Let a graph $G$ have a cycle that contains a vertex covering of the graph. Prove that $L(G)$ is Hamiltonian

Question

Suppose a graph $G$ have a cycle that contains a vertex covering of the graph. Prove that $L(G)$ is Hamiltonian

Answer 1

Let $c_1,c_2, ... , c_n$ be successive edges of the cycle $C$ of $G$. Then vertices $c_1,c_2, ... , c_n$ form a cycle in $L(G)$

Let $c_1$ and $c_2$ meet at vertex $v$ of $C$. Let $e_1,e_2, ... , e_k$ be the other edges (if any) of $G$ which meet at $v$.

In $L(G)$, the vertices $c_1,c_2,e_1,e_2, ... , e_k$ are then all adjacent and so the cycle $c_1,c_2, ... , c_n$ can be enlarged into the cycle $c_1,e_1,e_2, ... , e_k,c_2, ... , c_n$.

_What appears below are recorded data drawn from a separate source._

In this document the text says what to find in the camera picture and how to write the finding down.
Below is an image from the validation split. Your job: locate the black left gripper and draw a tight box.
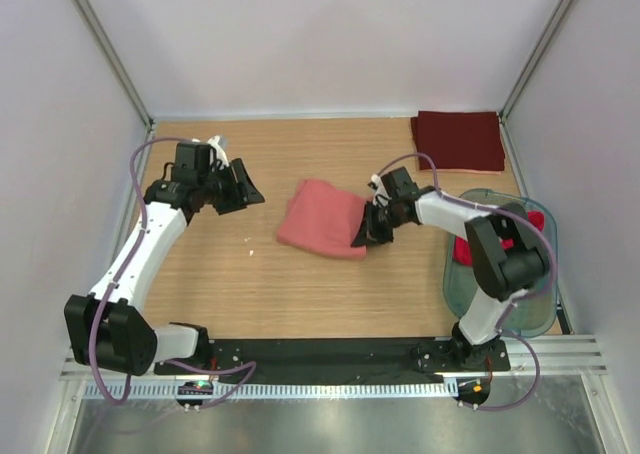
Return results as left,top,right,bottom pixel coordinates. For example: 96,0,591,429
198,158,264,215

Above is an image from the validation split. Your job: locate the salmon pink t shirt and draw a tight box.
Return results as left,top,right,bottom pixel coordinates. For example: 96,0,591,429
276,178,367,260

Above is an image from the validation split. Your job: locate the aluminium corner post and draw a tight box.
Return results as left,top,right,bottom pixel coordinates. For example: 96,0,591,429
71,0,154,131
499,0,578,124

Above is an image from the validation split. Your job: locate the right aluminium corner post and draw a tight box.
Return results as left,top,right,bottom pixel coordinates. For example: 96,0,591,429
499,0,578,124

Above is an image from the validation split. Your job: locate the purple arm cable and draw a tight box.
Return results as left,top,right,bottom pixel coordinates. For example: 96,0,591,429
375,153,559,413
87,136,257,406

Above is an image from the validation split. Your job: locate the folded dark red t shirt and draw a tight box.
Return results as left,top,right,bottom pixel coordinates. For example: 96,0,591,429
410,111,505,173

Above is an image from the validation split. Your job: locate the teal transparent plastic basket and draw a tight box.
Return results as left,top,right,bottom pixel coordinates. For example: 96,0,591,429
443,188,557,338

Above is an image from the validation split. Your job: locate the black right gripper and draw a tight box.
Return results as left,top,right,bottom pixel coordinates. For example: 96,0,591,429
354,199,409,250

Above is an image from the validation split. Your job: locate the aluminium front frame rail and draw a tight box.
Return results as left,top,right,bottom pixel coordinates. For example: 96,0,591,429
59,334,608,381

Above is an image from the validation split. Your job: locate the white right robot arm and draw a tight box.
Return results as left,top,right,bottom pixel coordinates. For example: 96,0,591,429
352,168,554,370

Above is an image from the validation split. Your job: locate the white slotted cable duct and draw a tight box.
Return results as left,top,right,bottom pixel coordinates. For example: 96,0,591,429
82,379,459,401

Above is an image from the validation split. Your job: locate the magenta crumpled t shirt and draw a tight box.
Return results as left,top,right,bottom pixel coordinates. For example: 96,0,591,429
452,211,545,267

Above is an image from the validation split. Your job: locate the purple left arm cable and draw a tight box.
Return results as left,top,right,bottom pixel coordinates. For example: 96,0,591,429
87,136,257,406

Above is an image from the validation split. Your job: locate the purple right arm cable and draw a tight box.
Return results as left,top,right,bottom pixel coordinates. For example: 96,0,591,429
375,153,559,413

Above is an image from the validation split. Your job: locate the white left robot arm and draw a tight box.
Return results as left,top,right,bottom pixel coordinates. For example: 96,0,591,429
64,135,264,376

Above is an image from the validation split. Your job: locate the left aluminium corner post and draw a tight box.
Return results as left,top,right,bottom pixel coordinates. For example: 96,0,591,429
71,0,154,131

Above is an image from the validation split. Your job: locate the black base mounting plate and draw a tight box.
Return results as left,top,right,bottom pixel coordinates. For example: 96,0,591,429
185,337,511,386

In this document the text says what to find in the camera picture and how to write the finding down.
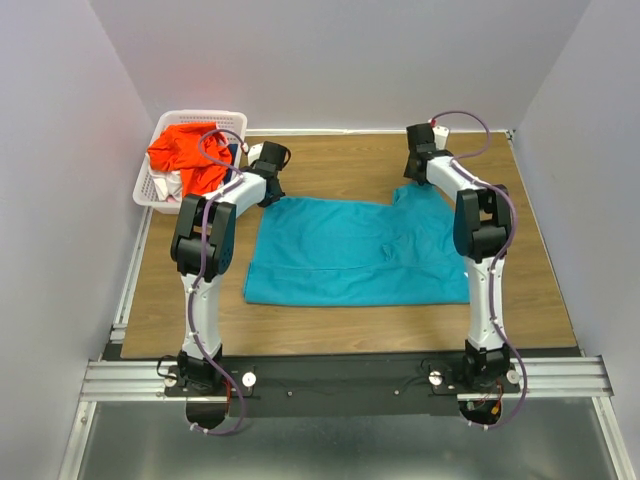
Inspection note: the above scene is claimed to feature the teal t shirt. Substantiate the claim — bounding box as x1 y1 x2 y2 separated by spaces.
243 184 469 307

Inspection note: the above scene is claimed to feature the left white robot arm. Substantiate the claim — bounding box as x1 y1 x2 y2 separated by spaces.
169 141 291 392

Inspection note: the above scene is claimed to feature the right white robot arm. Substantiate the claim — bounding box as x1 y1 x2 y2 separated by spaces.
404 122 513 387

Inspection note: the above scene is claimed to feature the dark blue t shirt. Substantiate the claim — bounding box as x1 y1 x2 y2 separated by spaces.
223 144 238 184

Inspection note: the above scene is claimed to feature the white plastic basket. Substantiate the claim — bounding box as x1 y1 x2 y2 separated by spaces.
132 109 248 215

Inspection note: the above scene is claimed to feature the orange t shirt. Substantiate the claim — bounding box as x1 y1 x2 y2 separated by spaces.
147 122 232 198

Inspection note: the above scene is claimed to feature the white t shirt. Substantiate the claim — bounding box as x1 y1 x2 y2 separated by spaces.
148 168 182 203

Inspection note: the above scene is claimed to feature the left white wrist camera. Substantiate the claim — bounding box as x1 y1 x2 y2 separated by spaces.
246 142 264 165

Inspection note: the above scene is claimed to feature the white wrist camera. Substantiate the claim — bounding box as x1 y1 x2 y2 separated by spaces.
431 119 450 150
246 142 264 165

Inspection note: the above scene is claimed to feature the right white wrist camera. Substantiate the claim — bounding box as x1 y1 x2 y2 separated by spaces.
431 119 450 150

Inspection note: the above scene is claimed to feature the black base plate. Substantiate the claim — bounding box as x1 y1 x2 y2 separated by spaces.
156 351 520 424

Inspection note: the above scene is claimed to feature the aluminium rail frame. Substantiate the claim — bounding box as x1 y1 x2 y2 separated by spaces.
57 354 636 480

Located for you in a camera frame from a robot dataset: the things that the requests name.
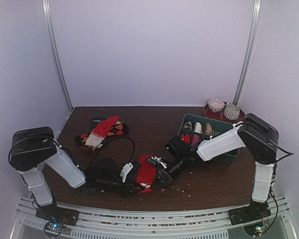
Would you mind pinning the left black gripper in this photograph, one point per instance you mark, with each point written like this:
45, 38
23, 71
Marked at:
128, 189

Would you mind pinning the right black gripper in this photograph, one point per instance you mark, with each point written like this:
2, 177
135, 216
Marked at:
165, 178

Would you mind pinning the tan ribbed sock pair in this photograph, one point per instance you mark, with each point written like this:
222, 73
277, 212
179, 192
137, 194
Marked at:
209, 130

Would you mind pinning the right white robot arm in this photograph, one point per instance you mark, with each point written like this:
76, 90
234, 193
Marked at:
253, 133

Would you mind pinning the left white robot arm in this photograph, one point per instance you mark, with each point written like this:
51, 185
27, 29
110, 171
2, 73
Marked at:
37, 146

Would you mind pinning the rolled red sock in tray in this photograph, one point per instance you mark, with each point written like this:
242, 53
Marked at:
186, 138

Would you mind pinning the rolled maroon sock in tray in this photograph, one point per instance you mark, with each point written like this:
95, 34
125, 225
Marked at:
196, 139

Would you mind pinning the rolled patterned sock in tray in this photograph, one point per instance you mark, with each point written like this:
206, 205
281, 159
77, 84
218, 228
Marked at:
188, 126

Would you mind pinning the green divided organizer tray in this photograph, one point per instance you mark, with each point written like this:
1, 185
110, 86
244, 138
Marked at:
219, 126

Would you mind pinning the red white sock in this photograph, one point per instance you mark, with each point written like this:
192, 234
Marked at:
99, 133

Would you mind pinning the argyle black orange sock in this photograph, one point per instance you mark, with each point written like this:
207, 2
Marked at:
119, 129

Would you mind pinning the rolled cream sock in tray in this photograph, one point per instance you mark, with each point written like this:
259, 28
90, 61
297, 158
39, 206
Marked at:
198, 128

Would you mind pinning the dark blue sock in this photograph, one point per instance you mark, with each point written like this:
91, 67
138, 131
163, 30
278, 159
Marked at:
95, 121

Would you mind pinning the dark red plate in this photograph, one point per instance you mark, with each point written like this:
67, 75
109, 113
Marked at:
208, 113

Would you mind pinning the left circuit board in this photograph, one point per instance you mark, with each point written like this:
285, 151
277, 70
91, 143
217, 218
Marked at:
54, 229

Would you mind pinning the circuit board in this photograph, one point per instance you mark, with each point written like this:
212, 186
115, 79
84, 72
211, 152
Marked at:
54, 229
255, 230

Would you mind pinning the striped grey cup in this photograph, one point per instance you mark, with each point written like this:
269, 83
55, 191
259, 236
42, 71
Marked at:
231, 112

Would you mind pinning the right circuit board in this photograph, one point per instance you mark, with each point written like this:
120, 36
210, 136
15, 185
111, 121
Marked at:
255, 230

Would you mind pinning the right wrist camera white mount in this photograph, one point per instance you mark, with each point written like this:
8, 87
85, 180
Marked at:
160, 161

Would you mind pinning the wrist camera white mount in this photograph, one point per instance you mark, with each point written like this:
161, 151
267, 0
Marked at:
125, 171
160, 161

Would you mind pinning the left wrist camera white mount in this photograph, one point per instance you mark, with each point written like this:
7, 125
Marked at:
125, 171

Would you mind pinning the front aluminium rail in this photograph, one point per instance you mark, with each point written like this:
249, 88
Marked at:
94, 223

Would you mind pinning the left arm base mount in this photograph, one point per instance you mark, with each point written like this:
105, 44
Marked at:
58, 215

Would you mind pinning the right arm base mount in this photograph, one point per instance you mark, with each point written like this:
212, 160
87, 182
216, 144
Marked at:
254, 211

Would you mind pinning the right aluminium frame post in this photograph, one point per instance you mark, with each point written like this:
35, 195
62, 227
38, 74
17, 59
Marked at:
250, 49

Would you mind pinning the aluminium frame post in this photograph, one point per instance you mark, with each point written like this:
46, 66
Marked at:
56, 57
250, 49

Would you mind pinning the left aluminium frame post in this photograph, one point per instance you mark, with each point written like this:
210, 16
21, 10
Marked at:
56, 57

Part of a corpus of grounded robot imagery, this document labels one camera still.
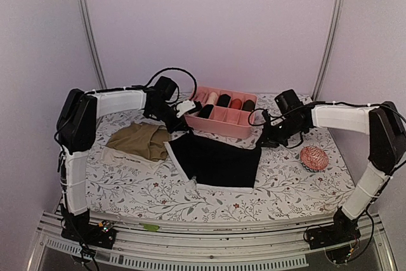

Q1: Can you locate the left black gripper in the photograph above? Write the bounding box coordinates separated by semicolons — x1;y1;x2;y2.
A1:
150;102;190;133

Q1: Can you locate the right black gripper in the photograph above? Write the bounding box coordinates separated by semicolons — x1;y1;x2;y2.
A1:
257;117;305;148

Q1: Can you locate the black underwear white trim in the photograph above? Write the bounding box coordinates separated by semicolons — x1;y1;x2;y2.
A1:
165;133;261;194

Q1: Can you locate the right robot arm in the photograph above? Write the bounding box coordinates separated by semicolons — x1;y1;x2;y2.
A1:
259;89;405;243

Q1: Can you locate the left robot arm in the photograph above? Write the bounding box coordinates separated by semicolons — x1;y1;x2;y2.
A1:
54;72;202;216

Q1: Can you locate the black rolled underwear front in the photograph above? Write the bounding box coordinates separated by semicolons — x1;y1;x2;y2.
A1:
197;104;214;119

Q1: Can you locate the black rolled underwear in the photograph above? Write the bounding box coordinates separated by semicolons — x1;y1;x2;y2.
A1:
197;104;214;119
216;94;231;108

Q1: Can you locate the beige rolled underwear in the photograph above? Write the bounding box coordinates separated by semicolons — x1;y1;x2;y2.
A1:
206;91;218;105

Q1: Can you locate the olive rolled underwear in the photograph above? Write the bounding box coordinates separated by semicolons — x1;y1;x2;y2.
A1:
242;100;256;112

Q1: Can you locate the black rolled underwear back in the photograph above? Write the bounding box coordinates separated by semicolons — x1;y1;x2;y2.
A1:
216;94;231;108

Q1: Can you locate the red rolled underwear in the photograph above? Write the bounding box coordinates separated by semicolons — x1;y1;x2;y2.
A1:
230;98;242;110

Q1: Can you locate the khaki underwear cream waistband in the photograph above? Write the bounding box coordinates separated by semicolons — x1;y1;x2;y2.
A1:
100;122;170;171

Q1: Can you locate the pink folded cloth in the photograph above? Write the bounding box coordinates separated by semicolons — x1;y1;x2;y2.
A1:
194;91;207;103

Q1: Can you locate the pink divided storage box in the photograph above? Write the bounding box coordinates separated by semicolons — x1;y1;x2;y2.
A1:
185;86;258;139

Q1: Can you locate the floral table mat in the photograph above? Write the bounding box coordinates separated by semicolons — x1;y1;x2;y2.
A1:
65;92;361;223

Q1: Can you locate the red patterned bowl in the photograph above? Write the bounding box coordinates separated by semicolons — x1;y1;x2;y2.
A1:
299;146;329;173

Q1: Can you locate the green tape scrap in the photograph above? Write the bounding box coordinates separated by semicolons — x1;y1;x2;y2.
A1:
142;223;159;232

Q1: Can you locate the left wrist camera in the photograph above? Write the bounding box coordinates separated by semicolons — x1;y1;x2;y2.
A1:
175;100;196;118

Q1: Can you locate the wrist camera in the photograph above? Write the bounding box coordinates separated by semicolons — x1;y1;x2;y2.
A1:
175;100;196;118
270;116;284;126

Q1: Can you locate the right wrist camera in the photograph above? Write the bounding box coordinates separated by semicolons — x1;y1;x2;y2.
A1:
270;116;284;126

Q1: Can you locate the aluminium front rail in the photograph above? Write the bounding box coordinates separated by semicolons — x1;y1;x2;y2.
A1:
27;211;400;270

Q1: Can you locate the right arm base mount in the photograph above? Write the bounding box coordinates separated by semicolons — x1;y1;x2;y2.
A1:
303;223;361;265

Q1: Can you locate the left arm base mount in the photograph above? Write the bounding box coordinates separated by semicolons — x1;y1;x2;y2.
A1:
61;216;117;249

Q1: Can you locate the right aluminium frame post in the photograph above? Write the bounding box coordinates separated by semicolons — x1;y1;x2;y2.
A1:
311;0;344;100

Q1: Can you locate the aluminium frame post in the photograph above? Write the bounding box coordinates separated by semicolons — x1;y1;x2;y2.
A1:
77;0;107;89
311;0;344;100

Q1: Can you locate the left aluminium frame post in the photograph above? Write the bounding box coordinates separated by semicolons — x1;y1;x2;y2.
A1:
77;0;107;89

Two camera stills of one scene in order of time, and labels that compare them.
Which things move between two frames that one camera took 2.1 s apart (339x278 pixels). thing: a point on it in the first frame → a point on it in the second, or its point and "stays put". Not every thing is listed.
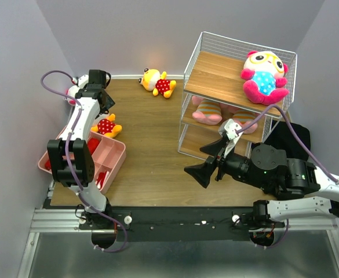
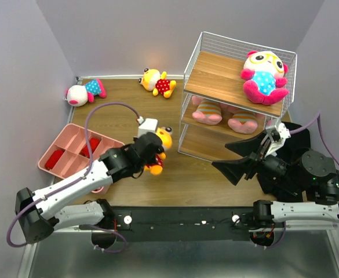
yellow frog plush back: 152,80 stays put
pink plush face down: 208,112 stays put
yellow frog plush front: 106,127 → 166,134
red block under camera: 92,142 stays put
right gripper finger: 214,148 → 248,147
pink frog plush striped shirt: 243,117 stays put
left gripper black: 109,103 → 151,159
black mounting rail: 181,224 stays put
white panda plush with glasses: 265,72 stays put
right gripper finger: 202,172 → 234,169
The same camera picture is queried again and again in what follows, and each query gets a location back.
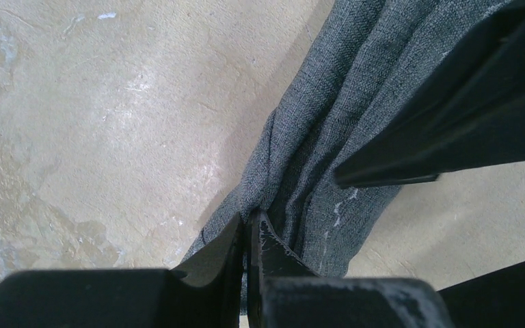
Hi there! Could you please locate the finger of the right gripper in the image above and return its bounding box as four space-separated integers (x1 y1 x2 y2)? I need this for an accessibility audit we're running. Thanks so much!
334 1 525 188
439 261 525 327

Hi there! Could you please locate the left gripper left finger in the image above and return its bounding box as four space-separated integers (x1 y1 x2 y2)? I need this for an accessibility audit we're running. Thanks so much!
0 215 244 327

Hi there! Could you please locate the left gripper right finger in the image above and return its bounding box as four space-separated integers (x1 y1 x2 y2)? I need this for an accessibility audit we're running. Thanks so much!
247 210 454 327

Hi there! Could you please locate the grey cloth napkin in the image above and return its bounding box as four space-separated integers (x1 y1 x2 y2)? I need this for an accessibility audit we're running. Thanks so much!
188 1 505 277

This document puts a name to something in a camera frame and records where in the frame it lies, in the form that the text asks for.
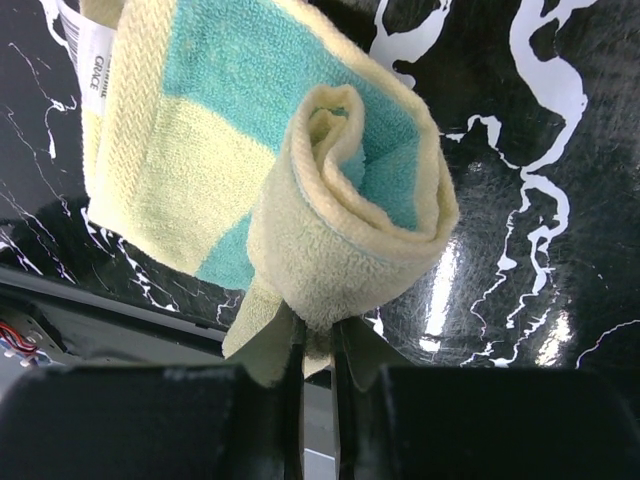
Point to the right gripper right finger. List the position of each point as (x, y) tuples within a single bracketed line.
[(397, 420)]

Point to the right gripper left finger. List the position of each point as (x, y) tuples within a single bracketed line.
[(238, 419)]

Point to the teal and yellow towel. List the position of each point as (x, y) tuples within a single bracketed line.
[(252, 145)]

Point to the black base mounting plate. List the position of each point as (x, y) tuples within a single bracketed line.
[(76, 326)]

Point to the black marble pattern mat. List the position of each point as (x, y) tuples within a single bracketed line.
[(538, 106)]

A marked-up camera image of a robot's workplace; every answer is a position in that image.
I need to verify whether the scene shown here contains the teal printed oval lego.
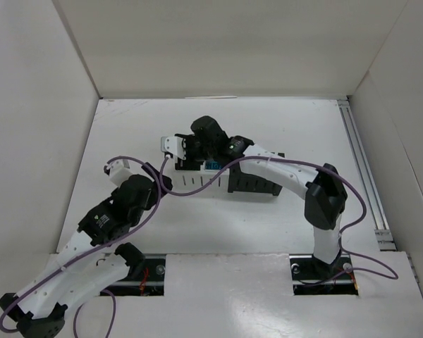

This process can be repeated with each pair of successive edges of $C$ except that we ignore any edges already added into the cycle of $L(G)$. Since $C$ is a vertex covering of $G$, the cycle of $L(G)$ then contains every edge of $G$ and $L(G)$ is therefore Hamiltonian.